Each line below is to be copied exactly as it appears.
☆ ☆ ☆
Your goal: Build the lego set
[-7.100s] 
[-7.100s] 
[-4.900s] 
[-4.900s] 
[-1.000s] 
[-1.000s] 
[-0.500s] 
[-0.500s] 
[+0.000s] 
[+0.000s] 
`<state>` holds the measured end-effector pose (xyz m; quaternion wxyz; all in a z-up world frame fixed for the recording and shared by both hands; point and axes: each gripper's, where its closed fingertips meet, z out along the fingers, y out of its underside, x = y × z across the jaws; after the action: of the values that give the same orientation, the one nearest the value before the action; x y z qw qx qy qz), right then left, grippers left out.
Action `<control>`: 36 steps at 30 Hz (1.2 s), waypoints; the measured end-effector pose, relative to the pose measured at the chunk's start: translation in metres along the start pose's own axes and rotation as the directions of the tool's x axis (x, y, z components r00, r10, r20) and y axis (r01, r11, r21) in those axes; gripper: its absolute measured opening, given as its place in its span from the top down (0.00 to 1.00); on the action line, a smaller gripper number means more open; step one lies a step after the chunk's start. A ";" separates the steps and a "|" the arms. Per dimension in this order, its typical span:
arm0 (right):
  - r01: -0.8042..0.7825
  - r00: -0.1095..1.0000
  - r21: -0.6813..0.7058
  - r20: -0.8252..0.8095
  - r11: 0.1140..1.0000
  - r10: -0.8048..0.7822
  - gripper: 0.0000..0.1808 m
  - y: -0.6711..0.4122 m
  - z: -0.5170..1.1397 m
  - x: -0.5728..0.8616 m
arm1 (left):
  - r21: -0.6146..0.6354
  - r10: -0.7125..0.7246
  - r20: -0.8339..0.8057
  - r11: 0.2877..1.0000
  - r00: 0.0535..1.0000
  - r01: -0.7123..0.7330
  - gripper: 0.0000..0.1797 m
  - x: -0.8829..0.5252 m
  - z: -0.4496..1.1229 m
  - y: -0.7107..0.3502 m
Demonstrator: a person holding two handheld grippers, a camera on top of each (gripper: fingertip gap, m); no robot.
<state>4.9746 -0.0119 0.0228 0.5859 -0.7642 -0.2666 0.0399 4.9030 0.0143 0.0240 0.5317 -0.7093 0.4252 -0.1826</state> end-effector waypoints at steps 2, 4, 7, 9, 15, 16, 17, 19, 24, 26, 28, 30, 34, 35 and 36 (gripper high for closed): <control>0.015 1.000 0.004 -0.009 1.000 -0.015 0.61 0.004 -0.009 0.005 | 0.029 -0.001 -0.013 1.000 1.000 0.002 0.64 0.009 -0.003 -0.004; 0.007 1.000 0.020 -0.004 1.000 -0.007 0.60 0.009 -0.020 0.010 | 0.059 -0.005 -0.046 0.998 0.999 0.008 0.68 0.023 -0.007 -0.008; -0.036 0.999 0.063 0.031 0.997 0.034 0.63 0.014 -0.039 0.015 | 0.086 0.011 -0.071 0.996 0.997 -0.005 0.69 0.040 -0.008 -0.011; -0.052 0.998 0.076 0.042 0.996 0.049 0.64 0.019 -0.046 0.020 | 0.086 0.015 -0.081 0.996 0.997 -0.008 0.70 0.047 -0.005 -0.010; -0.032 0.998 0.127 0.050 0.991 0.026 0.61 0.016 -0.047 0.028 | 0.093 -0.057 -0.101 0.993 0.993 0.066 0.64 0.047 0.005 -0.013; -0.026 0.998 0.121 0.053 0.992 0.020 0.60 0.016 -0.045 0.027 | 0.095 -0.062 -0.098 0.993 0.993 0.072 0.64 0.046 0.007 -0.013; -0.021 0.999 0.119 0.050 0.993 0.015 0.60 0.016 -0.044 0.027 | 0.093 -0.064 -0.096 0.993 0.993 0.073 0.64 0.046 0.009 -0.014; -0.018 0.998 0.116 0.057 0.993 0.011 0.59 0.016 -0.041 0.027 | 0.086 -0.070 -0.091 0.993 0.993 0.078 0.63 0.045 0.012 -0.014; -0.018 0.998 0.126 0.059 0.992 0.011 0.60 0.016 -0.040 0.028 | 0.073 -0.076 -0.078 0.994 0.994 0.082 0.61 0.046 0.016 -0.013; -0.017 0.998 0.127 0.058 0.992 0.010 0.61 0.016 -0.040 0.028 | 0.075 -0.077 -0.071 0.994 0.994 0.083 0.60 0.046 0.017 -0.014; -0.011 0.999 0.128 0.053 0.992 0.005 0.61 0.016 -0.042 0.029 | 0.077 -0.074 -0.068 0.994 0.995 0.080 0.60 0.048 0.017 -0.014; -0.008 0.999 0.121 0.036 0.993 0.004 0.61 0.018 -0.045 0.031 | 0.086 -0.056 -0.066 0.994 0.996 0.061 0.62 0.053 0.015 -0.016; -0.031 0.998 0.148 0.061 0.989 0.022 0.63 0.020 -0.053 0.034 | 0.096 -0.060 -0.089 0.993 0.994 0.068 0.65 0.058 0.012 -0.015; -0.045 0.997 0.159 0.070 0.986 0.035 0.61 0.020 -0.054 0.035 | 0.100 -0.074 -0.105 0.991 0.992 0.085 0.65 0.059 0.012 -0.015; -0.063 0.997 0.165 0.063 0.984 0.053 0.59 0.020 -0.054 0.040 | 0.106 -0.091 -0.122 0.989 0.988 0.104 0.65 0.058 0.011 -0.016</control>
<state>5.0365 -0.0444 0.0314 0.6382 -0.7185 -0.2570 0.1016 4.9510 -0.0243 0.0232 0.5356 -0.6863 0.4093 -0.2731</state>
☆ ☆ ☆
◆ Task output
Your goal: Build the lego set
[-7.100s] 
[-7.100s] 
[-4.900s] 
[-4.900s] 
[-1.000s] 
[-1.000s] 
[-0.500s] 
[-0.500s] 
[+0.000s] 
[+0.000s] 
`<state>` holds the measured end-effector pose (xyz m; quaternion wxyz; all in a z-up world frame fixed for the recording and shared by both hands; point and axes: each gripper's, where its closed fingertips meet, z out along the fingers, y out of its underside, x = y × z across the jaws; after the action: of the values that give the same orientation, the one nearest the value before the action; x y z qw qx qy qz), right then left, grippers left out.
Action `<control>`: 36 steps at 30 Hz (1.2 s), waypoints; the measured end-effector pose, relative to the pose measured at the chunk's start: translation in metres along the start pose's own axes and rotation as the directions of the tool's x axis (x, y, z components r00, r10, r20) and y axis (r01, r11, r21) in those axes; gripper: its absolute measured opening, given as its place in its span from the top down (0.00 to 1.00); on the action line, a smaller gripper number means more open; step one lies a step after the chunk's start. A ";" separates the steps and a "|" the arms. Per dimension in this order, its typical span:
arm0 (right):
  - r01: -0.8042..0.7825
  - r00: -0.1095..1.0000
  - r21: -0.6813..0.7058
  - r20: -0.8252..0.8095
  - r11: 0.1140..1.0000
  - r10: -0.8048..0.7822
  - gripper: 0.0000..0.1808 m
  - y: -0.6711..0.4122 m
  - z: -0.5170..1.1397 m
  - x: -0.5728..0.8616 m
arm1 (left):
  - r21: -0.6146..0.6354
  - r10: -0.7125..0.7246
  - r20: -0.8339..0.8057
  - r11: 0.2877..1.0000
  - r00: 0.0535..1.0000
  - r01: -0.7123..0.7330
  - gripper: 0.0000..0.1797 m
  - x: -0.8829..0.5252 m
  - z: -0.4496..1.1229 m
  - y: -0.7107..0.3502 m
Demonstrator: a person holding two handheld grippers, a camera on top of each (gripper: fingertip gap, m); no robot.
<state>4.9746 -0.0119 0.0228 0.5859 -0.7642 -0.2666 0.0399 4.9030 0.0143 0.0240 0.5317 -0.7093 0.4252 -0.1826</state> end-effector waypoints at steps 2, 4, 7, 9, 15, 16, 17, 19, 24, 26, 28, 30, 34, 35 and 36 (gripper high for closed): <control>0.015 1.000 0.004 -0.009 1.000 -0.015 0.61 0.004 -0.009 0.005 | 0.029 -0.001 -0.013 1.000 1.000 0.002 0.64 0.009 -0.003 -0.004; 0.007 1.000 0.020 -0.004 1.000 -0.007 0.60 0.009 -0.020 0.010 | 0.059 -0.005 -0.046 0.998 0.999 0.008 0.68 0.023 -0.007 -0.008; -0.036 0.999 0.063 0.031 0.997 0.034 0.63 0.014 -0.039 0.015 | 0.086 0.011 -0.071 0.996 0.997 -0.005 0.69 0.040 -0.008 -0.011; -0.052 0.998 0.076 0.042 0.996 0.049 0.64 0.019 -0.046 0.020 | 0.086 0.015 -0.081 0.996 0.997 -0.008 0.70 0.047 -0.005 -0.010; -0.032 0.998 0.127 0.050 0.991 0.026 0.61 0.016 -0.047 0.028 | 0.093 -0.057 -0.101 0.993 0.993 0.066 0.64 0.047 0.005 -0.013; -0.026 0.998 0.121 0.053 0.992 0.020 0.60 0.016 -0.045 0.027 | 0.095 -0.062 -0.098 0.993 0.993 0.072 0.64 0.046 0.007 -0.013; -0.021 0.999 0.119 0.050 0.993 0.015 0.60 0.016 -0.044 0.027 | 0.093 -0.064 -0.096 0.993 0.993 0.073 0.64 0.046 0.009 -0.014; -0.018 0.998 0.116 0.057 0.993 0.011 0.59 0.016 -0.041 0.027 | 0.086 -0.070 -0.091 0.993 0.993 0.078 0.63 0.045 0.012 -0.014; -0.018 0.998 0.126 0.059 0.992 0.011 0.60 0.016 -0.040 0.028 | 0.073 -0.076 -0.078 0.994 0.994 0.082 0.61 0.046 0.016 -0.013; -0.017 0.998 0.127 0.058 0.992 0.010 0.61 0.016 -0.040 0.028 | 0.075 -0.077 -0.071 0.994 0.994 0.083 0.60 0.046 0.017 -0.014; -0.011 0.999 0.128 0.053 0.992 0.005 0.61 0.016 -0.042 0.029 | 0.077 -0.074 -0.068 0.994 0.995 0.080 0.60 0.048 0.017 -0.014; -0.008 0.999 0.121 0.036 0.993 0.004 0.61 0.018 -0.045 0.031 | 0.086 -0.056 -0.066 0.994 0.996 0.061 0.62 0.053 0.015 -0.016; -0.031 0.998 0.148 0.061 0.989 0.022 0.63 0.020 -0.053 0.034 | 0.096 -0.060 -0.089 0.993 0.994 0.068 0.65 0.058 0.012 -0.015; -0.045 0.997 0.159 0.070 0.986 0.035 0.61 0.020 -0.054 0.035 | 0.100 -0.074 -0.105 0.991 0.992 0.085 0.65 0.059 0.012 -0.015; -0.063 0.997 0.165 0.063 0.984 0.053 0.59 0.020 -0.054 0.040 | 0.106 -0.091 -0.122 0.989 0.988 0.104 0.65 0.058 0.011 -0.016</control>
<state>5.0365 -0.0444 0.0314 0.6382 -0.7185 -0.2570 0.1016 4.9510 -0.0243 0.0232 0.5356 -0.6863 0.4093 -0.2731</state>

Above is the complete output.